Gebannt lauschen die Besucher der Erzählerin Stefanie Keller. Foto: avanti

Die Märchenerzählerin Stefanie Keller führt die Teilnehmer mit Geschichten zur Burg Hohenbeilstein.

Beilstein - Märchen und die besondere Atmosphäre der zwölf Raunächte, also der Zeit, die je nach Lesart zwischen dem Ersten Weihnachtsfeiertag und dem Dreikönigstag oder auch zwischen dem 21. Dezember und Neujahr liegt und in denen nach altem Volksglauben das Tor zur „Anderswelt“, also zur Geisterwelt, offensteht, sind offenbar keinesfalls Schnee von gestern. Denn zu einer Märchen- und Raunachtswanderung mit der Märchenerzählerin Stefanie Keller hat es am Sonntag mehr als 70 mehrheitlich erwachsene Besucher zur Burg Hohenbeilstein in der Langhansstadt gezogen.

Wie sie da so steht, in langem Gewand, mit wärmendem Schaltuch über dem Kopf, den Knotenstock in der Hand und den Huckekorb auf dem Rücken, sieht Stefanie Keller selbst so aus wie frisch aus einem Märchenbuch entstiegen. Und wenn sie dann, mit variabler Stimme und ausdrucksvoller Gestik, zu erzählen anfängt, von Wotans Wilder Jagd, vor der man sich in den Raunächten in Acht nehmen sollte, von Frau Holle, die viel mehr ist als die bekannte Märchenfigur im gleichnamigen Grimm’schen Märchen, oder von den Nornen, die den Schicksalsfaden spinnen, dann lauschen große und kleine Leute gebannt. Besonders stimmungsvoll ist die Atmosphäre im dunkler werdenden Wald oberhalb der Burg, nachdem einige Laternen entzündet wurden, die die Kinder dann abwechselnd tragen dürfen.

Wobei es durchaus die eine oder andere lustige Kollision mit der Neuzeit gibt. Als die Märchenerzählerin verkündet, man dürfe nach altem Volksglauben in der Zeit der Raunächte keine weißen Leinentücher waschen, weil sonst Wotans Heer daraus im folgenden Jahr ein Leichentuch mache, meint eine Frau trocken: „Ich hab sie gleich in den Trockner getan.“ Moderne Technik gegen gespenstische Urgewalt – das sorgt für viel Erheiterung.

Voller Symbolik sind nicht nur die erzählten Märchen und Geschichten, sondern auch kleine Handlungen auf dem Weg.

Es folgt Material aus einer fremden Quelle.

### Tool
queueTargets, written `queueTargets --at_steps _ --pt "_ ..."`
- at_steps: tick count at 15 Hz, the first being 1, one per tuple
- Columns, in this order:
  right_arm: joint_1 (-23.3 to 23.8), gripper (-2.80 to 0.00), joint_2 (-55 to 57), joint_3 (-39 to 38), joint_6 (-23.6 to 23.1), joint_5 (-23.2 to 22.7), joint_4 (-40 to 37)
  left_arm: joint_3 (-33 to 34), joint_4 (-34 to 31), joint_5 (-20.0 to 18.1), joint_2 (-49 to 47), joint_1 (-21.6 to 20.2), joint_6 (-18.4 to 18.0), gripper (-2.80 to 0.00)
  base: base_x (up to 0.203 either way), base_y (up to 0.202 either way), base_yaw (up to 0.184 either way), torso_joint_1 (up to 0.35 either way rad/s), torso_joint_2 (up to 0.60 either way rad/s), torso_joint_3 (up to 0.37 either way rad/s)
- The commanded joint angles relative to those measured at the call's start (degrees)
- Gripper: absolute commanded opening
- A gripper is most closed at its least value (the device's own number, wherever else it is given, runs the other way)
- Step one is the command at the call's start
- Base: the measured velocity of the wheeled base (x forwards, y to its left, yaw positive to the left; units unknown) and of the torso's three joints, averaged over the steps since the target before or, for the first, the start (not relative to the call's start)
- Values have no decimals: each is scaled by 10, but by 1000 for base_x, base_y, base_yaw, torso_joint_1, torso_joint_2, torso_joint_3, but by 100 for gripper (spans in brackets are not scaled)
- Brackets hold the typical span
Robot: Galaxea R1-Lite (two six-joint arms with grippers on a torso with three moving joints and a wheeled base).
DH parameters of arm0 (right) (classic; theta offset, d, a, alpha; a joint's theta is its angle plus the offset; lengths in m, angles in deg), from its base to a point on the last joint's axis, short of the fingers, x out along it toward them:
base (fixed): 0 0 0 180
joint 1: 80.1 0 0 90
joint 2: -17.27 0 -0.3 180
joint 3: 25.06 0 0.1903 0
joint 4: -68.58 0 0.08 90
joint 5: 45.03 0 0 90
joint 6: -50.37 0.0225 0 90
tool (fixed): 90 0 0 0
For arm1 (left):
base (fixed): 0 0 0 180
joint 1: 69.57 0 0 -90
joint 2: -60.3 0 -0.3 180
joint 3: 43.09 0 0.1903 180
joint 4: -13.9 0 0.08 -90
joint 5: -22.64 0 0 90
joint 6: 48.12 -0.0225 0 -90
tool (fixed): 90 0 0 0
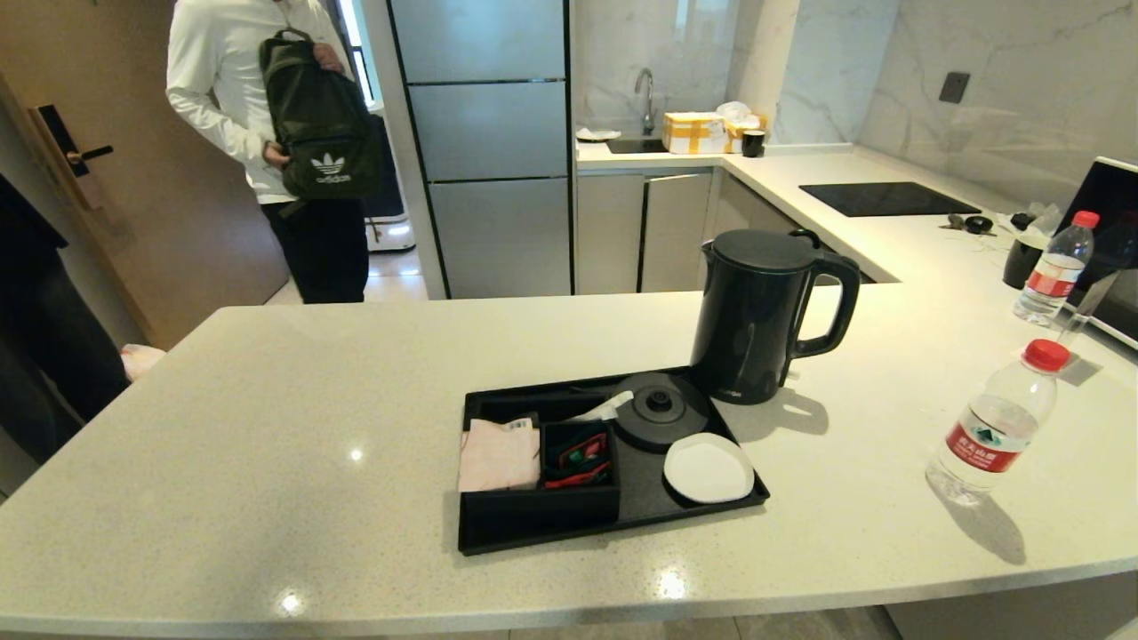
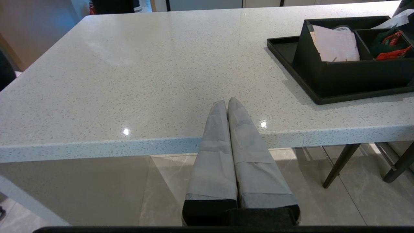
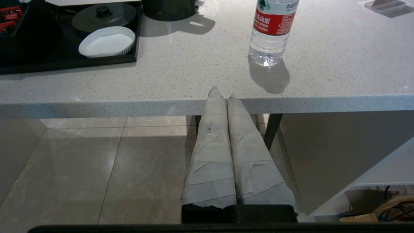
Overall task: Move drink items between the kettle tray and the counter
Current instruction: Return the kettle to its original position
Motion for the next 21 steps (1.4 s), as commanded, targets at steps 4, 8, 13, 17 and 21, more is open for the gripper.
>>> queueTargets --at_steps 4,8,13,17,21 --pt "0 -280 1 0 0 0 -1 0 -3 -1 -1 0 -3 -280 0 0 0 0 0 0" --pt "0 -280 2 0 0 0 -1 1 0 1 -1 0 -1 -280 0 0 0 0 0 0" --pt "0 -280 2 0 -1 0 -1 0 0 1 -1 0 -1 -280 0 0 0 0 0 0" --pt "0 -280 1 0 -3 6 2 0 0 1 -1 0 -1 -280 0 0 0 0 0 0" --pt "0 -280 2 10 -10 8 2 0 0 1 -1 0 0 -280 0 0 0 0 0 0"
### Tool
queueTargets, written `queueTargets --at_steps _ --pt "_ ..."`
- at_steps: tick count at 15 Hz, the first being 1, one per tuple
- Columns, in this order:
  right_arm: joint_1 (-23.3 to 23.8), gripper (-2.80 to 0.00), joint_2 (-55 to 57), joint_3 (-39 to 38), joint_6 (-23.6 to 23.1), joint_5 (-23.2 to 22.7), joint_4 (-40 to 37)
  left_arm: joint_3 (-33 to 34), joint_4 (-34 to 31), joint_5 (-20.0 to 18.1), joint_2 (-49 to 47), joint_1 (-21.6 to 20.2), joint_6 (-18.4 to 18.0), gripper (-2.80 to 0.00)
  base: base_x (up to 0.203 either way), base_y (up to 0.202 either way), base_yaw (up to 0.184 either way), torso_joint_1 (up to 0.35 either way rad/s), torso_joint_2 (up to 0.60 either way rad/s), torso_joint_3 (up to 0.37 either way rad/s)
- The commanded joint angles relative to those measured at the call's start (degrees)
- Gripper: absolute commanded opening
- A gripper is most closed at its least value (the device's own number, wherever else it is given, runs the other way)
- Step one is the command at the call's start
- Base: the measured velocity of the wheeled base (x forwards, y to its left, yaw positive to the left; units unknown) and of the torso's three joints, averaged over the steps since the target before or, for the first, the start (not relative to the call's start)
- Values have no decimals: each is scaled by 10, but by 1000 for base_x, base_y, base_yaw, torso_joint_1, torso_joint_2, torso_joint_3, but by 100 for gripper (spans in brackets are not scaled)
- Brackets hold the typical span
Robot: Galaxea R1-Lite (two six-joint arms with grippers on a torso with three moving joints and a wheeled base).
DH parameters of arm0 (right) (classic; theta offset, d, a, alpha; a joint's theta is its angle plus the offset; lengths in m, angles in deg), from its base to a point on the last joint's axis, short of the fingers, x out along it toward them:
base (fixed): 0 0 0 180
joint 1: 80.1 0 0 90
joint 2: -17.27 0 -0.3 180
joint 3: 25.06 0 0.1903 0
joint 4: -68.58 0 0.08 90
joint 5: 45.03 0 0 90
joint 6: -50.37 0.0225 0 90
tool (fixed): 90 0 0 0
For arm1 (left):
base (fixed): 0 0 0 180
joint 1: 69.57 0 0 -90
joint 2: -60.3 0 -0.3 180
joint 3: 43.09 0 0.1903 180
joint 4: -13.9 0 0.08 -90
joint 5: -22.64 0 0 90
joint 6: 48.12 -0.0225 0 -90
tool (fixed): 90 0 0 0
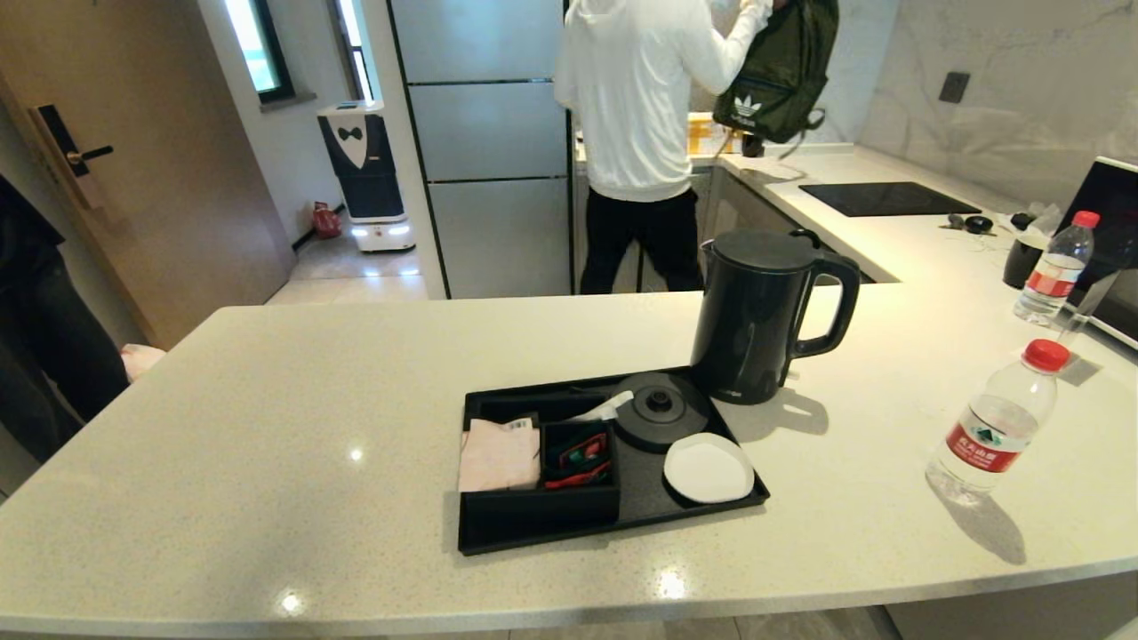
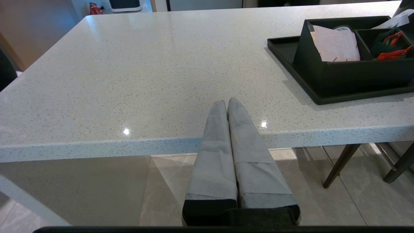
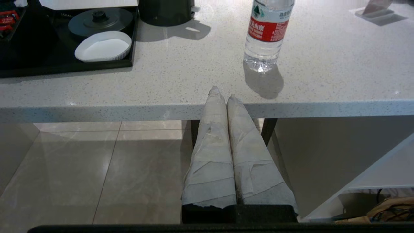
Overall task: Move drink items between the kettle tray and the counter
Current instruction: Return the kettle to its original position
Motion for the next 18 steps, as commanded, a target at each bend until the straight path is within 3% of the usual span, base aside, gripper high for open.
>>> queueTargets --at_steps 1,3,5,8,10,12,14,18 --pt "0 -280 1 4 -1 0 -1 0 0 0 -1 0 0 -280 0 0 0 0 0 0" --pt "0 -280 15 21 0 -6 -2 0 0 0 -1 0 -1 -280 0 0 0 0 0 0" --pt "0 -280 95 106 4 -24 -6 1 0 0 -1 0 -1 -280 0 0 0 0 0 0" --pt "0 -280 273 229 55 -43 -41 1 0 0 -1 0 -1 -280 0 0 0 0 0 0" --pt "0 -280 348 316 91 -51 -107 1 0 0 -1 0 -1 -280 0 0 0 0 0 0" --pt "-1 -280 379 337 103 -82 -143 0 0 0 -1 0 -1 -280 0 0 0 0 0 0" --pt "-3 -280 480 350 101 -128 -157 1 0 0 -1 0 -1 -280 0 0 0 0 0 0" --pt "-8 -280 717 359 95 -170 -66 0 0 0 -1 0 0 -280 0 0 0 0 0 0"
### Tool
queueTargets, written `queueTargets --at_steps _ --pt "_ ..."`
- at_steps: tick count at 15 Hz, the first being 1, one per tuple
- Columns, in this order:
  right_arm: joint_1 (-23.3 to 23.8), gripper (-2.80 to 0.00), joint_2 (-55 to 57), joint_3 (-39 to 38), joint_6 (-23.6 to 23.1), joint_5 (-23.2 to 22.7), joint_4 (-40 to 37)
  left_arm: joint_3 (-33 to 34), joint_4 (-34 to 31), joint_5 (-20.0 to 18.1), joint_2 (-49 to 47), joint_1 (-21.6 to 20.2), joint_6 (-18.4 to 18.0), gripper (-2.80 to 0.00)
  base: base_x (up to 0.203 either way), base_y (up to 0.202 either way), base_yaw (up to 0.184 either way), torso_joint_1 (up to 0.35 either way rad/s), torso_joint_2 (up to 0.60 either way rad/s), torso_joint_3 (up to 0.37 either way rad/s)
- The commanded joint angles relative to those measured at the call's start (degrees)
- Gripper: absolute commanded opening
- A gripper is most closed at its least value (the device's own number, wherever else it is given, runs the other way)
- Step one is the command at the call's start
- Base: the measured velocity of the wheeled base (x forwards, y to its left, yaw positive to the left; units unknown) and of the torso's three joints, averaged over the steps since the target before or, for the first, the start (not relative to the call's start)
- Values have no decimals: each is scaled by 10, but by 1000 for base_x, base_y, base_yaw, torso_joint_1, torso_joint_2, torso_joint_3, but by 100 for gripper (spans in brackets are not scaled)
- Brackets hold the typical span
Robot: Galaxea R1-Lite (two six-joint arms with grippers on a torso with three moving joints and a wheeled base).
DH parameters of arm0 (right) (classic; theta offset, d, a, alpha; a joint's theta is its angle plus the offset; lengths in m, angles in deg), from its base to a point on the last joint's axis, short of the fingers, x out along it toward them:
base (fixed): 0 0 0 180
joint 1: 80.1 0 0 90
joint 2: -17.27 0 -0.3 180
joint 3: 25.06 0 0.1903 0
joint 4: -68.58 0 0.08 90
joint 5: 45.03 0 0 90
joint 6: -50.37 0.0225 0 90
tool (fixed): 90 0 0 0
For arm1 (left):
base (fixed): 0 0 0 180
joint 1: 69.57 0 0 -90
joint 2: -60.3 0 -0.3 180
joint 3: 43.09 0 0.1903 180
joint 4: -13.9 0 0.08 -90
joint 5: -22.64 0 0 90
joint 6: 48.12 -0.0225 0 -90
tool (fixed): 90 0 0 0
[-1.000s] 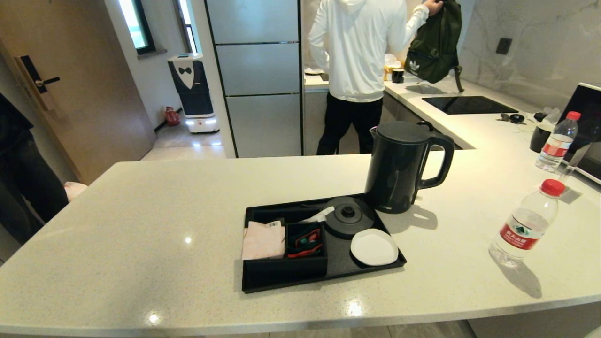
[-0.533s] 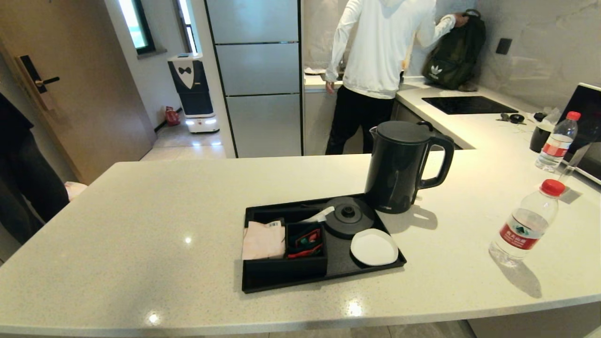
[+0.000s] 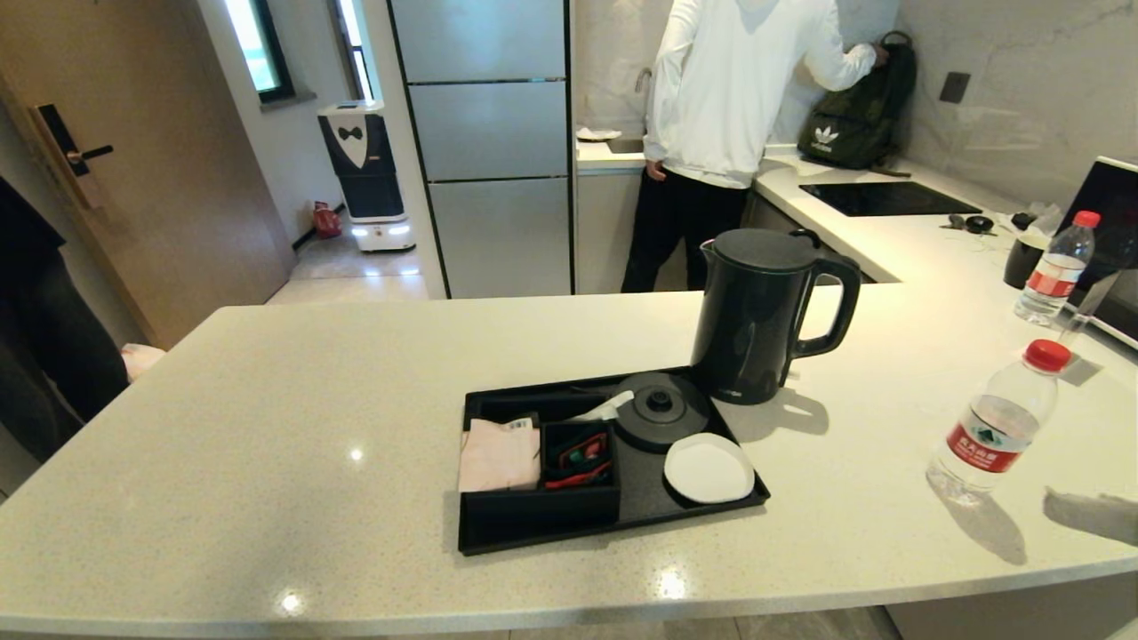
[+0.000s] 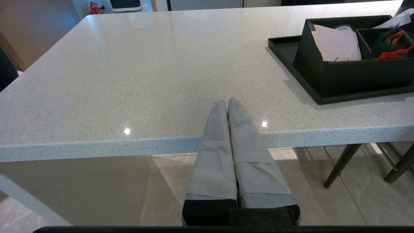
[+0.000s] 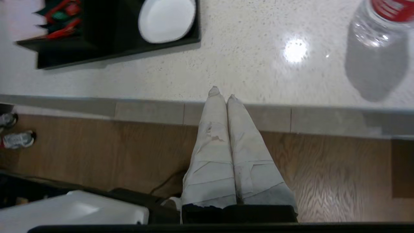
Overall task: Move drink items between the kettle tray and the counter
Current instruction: Return the kettle to its original position
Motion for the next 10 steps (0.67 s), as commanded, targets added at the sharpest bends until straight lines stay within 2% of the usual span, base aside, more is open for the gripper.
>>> queueTargets --at_steps 1,4,6,8,10 --pt "-9 -280 181 2 -2 1 70 -1 0 0 -1 0 0 -280 0 0 0 0 0 0" --pt "-27 -280 264 3 -7 14 183 0 0 0 -1 0 -1 -280 0 0 0 0 0 0" --pt "-38 -280 323 13 -2 43 254 -1 0 0 -1 0 -1 -280 0 0 0 0 0 0" --pt "-47 -280 443 29 12 102 372 -1 0 0 -1 0 -1 -280 0 0 0 0 0 0" --pt "-54 -280 515 49 38 203 504 -1 0 0 -1 0 -1 -280 0 0 0 0 0 0"
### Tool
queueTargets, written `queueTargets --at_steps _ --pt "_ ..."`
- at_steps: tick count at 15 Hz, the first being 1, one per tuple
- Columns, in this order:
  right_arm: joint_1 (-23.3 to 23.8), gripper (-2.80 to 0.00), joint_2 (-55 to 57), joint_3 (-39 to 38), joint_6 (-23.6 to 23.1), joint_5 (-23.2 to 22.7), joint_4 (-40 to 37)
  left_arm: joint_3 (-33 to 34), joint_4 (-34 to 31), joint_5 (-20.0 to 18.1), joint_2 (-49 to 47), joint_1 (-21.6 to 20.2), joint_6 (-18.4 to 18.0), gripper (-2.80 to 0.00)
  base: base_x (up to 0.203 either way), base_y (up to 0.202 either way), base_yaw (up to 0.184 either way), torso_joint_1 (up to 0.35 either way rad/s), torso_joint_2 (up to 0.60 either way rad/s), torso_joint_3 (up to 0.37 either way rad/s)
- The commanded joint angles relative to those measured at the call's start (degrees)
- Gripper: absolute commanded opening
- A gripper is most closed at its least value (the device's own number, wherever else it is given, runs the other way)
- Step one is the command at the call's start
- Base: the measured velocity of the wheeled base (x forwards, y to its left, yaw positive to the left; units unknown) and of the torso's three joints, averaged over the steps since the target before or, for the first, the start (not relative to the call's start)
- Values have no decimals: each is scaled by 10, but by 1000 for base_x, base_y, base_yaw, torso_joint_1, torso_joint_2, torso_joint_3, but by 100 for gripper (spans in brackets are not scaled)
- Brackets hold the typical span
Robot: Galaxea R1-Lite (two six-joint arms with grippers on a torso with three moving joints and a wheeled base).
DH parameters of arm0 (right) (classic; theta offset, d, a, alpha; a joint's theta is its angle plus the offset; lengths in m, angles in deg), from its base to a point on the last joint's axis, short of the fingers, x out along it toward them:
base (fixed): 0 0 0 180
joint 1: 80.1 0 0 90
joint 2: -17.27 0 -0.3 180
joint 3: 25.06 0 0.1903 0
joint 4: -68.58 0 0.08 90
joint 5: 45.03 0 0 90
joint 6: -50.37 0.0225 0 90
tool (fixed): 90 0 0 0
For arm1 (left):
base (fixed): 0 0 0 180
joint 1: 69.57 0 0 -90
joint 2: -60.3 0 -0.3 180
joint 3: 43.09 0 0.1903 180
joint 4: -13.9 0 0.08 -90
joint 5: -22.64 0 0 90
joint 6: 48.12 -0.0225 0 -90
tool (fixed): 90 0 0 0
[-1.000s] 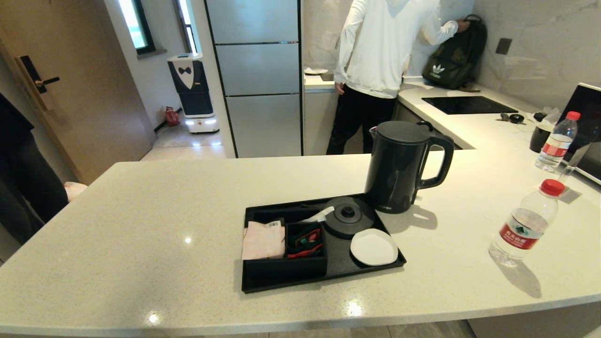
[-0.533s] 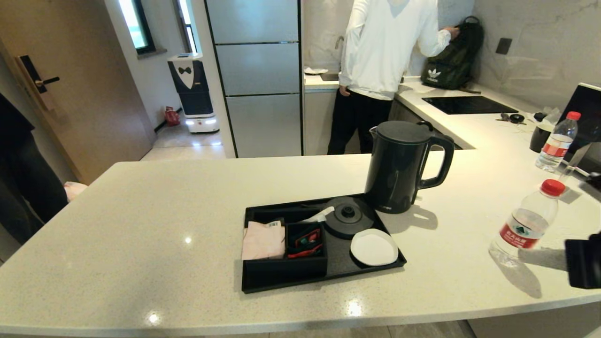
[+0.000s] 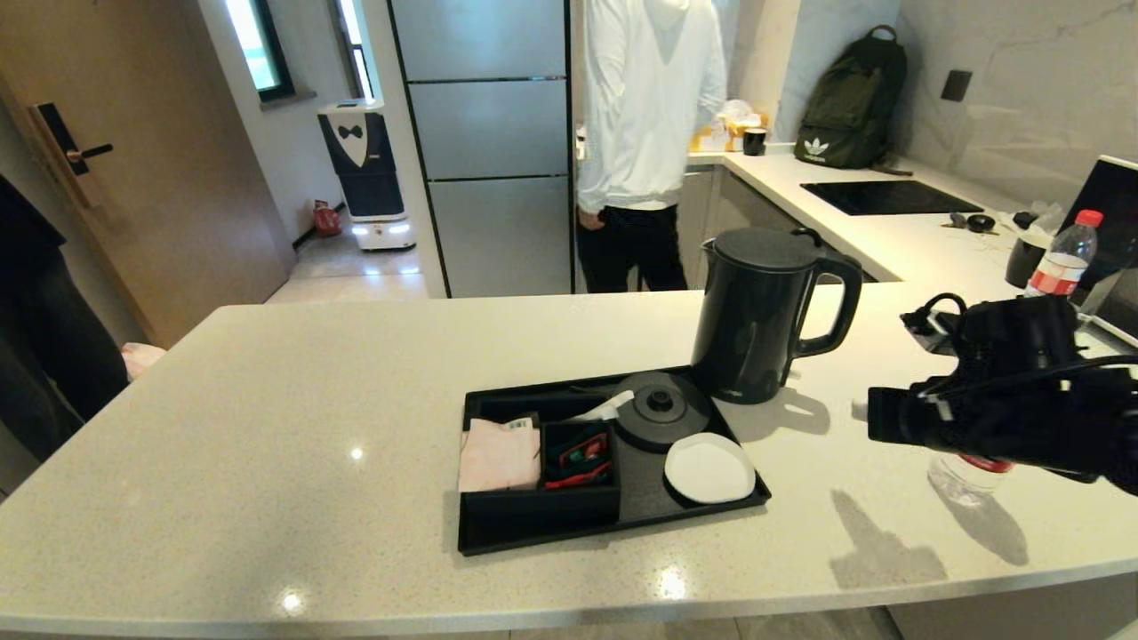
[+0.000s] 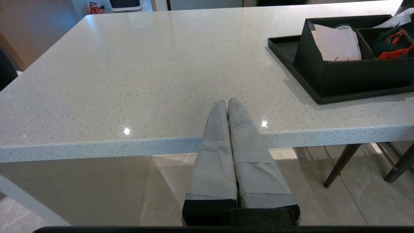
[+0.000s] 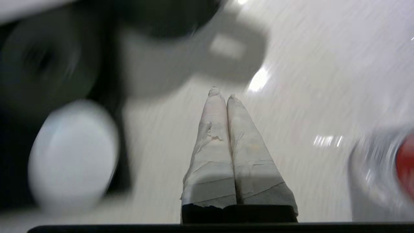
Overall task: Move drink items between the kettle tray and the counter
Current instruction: Return the kettle to its original position
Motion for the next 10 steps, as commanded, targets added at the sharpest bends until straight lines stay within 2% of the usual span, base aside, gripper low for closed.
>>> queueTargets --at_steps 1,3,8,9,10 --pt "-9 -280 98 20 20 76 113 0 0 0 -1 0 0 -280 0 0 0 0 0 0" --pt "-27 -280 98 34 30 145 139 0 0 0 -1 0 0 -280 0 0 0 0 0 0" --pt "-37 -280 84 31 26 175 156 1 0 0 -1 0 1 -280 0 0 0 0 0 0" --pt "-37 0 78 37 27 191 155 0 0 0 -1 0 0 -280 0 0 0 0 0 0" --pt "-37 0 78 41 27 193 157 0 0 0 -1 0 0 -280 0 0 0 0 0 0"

Am ersten Stopp, einem Wengerterhäusle gegenüber der Burg, liegen um ein Teelicht herum gruppiert verschiedene Steine. „Mancher ist vielleicht froh, dass das Jahr bald vorbei ist, und möchte das eine oder andere loswerden – dafür stehen diese Steine als Symbol. Wer möchte, kann einen davon mitnehmen, solange es sich gut anfühlt, und ihn dann irgendwo zurücklassen“, lädt Stefanie Keller ein. Doch man solle sich auch besinnen, ob es nicht doch etwas Gutes gegeben habe: „Jedes Jahr, so schlimm es auch ist, hat immer einen Sonnenschein“, ist sie überzeugt. Bei der ersten Erzählstation im Wald darf jeder in einen kleinen Korb greifen, der mit Karottenstückchen und Vogelfutter gefüllt ist, unterwegs verteilen und dabei „Danke“ sagen, denn: „Man sollte in dieser Zeit der Natur auch etwas zurückgeben“, erklärt sie einen weiteren uralten Brauch. Auch Warnungen hat sie parat – etwa die vor allzu großer Neugierde und Geschwätzigkeit. So hat man zwar in einer Raunacht die Gelegenheit, auf einer Wegkreuzung den künftigen Liebsten zu erblicken, aber man darf ihn weder ansprechen noch ihm hinterherschauen, sonst geht das Ganze nicht gut aus. Und beim Abstieg, die im Dunst liegende beleuchtete Burg und die funkelnden Lichter im Ort vor Augen, möchte man Stefanie Keller fast Glauben schenken.

Stefanie Keller leitet am Samstag, 5. Januar, um 15 Uhr in Oberstenfeld weine weitere Raunachtswanderung. Treffpunkt ist der Parkplatz beim Waldspielplatz Krugeiche. Erwachsene zahlen 8 Euro, Kinder nur 5 Euro.